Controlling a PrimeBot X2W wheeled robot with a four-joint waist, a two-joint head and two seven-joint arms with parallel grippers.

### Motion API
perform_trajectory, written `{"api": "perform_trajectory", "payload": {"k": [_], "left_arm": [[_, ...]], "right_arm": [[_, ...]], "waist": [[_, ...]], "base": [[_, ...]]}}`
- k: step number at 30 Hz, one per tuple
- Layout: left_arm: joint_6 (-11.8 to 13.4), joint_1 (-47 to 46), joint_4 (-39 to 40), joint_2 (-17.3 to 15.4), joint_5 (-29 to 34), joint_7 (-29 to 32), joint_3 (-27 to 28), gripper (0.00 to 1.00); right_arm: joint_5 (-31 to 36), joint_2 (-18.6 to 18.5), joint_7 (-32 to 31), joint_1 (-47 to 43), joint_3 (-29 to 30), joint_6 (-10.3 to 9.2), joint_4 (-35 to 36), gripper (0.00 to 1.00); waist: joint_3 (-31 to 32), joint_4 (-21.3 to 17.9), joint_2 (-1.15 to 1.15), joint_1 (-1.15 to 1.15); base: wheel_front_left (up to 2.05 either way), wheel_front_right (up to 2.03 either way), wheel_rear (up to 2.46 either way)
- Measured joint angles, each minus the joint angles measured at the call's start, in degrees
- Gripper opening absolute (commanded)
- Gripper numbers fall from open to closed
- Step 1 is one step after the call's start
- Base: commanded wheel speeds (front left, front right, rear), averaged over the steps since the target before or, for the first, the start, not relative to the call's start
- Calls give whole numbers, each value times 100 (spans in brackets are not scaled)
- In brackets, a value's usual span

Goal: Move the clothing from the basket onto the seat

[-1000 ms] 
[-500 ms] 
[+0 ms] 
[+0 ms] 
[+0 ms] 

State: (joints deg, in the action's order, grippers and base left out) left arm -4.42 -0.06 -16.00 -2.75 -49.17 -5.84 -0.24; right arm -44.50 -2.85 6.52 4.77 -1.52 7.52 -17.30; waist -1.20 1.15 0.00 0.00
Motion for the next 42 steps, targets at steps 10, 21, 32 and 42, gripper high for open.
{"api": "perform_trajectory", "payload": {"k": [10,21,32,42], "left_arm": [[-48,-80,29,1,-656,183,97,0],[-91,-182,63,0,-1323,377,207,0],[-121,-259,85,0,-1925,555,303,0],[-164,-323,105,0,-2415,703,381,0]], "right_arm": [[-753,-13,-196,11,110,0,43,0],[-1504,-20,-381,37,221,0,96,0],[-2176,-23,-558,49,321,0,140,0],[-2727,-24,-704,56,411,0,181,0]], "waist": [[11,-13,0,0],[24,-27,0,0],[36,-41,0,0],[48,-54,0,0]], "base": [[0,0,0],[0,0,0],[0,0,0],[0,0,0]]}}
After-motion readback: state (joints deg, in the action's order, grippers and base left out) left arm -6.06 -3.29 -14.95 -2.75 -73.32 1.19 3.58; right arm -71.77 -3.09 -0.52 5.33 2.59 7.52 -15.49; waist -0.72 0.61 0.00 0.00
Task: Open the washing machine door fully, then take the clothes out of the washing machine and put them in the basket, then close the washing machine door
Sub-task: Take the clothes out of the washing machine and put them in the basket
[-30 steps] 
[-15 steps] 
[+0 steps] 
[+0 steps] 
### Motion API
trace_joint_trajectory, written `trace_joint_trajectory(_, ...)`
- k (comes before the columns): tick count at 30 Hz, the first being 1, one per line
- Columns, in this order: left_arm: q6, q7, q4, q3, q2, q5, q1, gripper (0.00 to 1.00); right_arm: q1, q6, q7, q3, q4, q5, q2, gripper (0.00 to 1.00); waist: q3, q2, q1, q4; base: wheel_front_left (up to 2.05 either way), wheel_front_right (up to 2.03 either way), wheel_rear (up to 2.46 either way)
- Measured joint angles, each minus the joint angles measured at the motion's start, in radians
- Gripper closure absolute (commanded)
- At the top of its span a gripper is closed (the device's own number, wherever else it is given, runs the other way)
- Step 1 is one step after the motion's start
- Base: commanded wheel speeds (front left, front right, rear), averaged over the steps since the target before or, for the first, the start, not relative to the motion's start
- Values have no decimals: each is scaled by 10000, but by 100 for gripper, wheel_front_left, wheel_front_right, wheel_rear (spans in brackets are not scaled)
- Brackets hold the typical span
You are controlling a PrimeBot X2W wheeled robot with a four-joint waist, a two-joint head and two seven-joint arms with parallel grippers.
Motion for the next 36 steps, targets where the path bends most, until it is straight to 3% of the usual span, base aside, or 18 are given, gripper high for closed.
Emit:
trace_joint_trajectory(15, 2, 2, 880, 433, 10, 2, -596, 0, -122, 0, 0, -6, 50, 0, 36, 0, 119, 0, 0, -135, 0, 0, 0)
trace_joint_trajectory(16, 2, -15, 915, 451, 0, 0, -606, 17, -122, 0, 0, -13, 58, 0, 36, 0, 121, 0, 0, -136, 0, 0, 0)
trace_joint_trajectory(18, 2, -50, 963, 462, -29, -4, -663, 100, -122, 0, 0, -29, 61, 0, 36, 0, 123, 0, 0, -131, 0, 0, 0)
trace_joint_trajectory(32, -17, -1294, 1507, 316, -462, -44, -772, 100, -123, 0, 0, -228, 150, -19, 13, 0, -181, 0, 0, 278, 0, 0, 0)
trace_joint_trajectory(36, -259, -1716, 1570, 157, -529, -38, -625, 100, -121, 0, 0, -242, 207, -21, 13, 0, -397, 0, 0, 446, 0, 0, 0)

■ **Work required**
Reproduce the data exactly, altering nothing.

■ **Answer space**
Controlling a PrimeBot X2W wheeled robot with a four-joint waist, a two-joint head and two seven-joint arms with parallel grippers.

### Motion API
perform_trajectory, written `{"api": "perform_trajectory", "payload": {"k": [_], "left_arm": [[_, ...]], "right_arm": [[_, ...]], "waist": [[_, ...]], "base": [[_, ...]]}}`
- k: step number at 30 Hz, one per tuple
- Layout: left_arm: joint_6 (-11.8 to 13.4), joint_1 (-47 to 46), joint_4 (-39 to 40), joint_2 (-17.3 to 15.4), joint_5 (-29 to 34), joint_7 (-29 to 32), joint_3 (-27 to 28), gripper (0.00 to 1.00); right_arm: joint_5 (-31 to 36), joint_2 (-18.6 to 18.5), joint_7 (-32 to 31), joint_1 (-47 to 43), joint_3 (-29 to 30), joint_6 (-10.3 to 9.2), joint_4 (-35 to 36), gripper (0.00 to 1.00); waist: joint_3 (-31 to 32), joint_4 (-21.3 to 17.9), joint_2 (-1.15 to 1.15), joint_1 (-1.15 to 1.15); base: wheel_front_left (up to 2.05 either way), wheel_front_right (up to 2.03 either way), wheel_rear (up to 2.46 either way)
- Measured joint angles, each minus the joint angles measured at the call's start, in degrees
- Gripper opening absolute (commanded)
- Gripper numbers fall from open to closed
- Step 1 is one step after the call's start
- Base: commanded wheel speeds (front left, front right, rear), averaged over the steps since the target before or, for the first, the start, not relative to the call's start
- Calls give whole numbers, each value times 100 (spans in brackets are not scaled)
- In brackets, a value's usual span

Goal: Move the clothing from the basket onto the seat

[-1000 ms] 
[-500 ms] 
[+0 ms] 
[+0 ms] 
[+0 ms] 

State: (joints deg, in the action's order, grippers and base left out) left arm -4.42 -0.06 -16.00 -2.75 -49.17 -5.84 -0.24; right arm -44.50 -2.85 6.52 4.77 -1.52 7.52 -17.30; waist -1.20 1.15 0.00 0.00
Motion for the next 42 steps, targets at steps 10, 21, 32 and 42, gripper high for open.
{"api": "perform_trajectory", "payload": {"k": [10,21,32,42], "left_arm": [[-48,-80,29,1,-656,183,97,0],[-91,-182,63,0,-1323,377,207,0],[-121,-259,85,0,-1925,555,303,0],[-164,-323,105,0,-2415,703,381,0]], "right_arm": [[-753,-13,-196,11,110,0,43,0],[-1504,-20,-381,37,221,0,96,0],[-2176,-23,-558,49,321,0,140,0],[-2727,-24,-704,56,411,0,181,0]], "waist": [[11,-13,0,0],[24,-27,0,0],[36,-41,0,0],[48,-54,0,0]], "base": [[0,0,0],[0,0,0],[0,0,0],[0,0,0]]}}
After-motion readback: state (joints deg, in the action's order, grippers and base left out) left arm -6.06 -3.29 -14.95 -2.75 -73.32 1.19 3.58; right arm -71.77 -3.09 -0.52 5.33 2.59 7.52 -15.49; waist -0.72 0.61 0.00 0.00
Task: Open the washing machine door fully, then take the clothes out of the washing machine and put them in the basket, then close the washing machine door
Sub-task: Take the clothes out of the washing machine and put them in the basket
[-30 steps] 
[-15 steps] 
[+0 steps] 
[+0 steps] 
### Motion API
trace_joint_trajectory, written `trace_joint_trajectory(_, ...)`
- k (comes before the columns): tick count at 30 Hz, the first being 1, one per line
- Columns, in this order: left_arm: q6, q7, q4, q3, q2, q5, q1, gripper (0.00 to 1.00); right_arm: q1, q6, q7, q3, q4, q5, q2, gripper (0.00 to 1.00); waist: q3, q2, q1, q4; base: wheel_front_left (up to 2.05 either way), wheel_front_right (up to 2.03 either way), wheel_rear (up to 2.46 either way)
- Measured joint angles, each minus the joint angles measured at the motion's start, in radians
- Gripper closure absolute (commanded)
- At the top of its span a gripper is closed (the device's own number, wherever else it is given, runs the other way)
- Step 1 is one step after the motion's start
- Base: commanded wheel speeds (front left, front right, rear), averaged over the steps since the target before or, for the first, the start, not relative to the motion's start
- Values have no decimals: each is scaled by 10000, but by 100 for gripper, wheel_front_left, wheel_front_right, wheel_rear (spans in brackets are not scaled)
- Brackets hold the typical span
You are controlling a PrimeBot X2W wheeled robot with a four-joint waist, a two-joint head and two seven-joint arms with parallel grippers.
Motion for the next 36 steps, targets where the path bends most, until it is straight to 3% of the usual span, base aside, or 18 are given, gripper high for closed.
Emit:
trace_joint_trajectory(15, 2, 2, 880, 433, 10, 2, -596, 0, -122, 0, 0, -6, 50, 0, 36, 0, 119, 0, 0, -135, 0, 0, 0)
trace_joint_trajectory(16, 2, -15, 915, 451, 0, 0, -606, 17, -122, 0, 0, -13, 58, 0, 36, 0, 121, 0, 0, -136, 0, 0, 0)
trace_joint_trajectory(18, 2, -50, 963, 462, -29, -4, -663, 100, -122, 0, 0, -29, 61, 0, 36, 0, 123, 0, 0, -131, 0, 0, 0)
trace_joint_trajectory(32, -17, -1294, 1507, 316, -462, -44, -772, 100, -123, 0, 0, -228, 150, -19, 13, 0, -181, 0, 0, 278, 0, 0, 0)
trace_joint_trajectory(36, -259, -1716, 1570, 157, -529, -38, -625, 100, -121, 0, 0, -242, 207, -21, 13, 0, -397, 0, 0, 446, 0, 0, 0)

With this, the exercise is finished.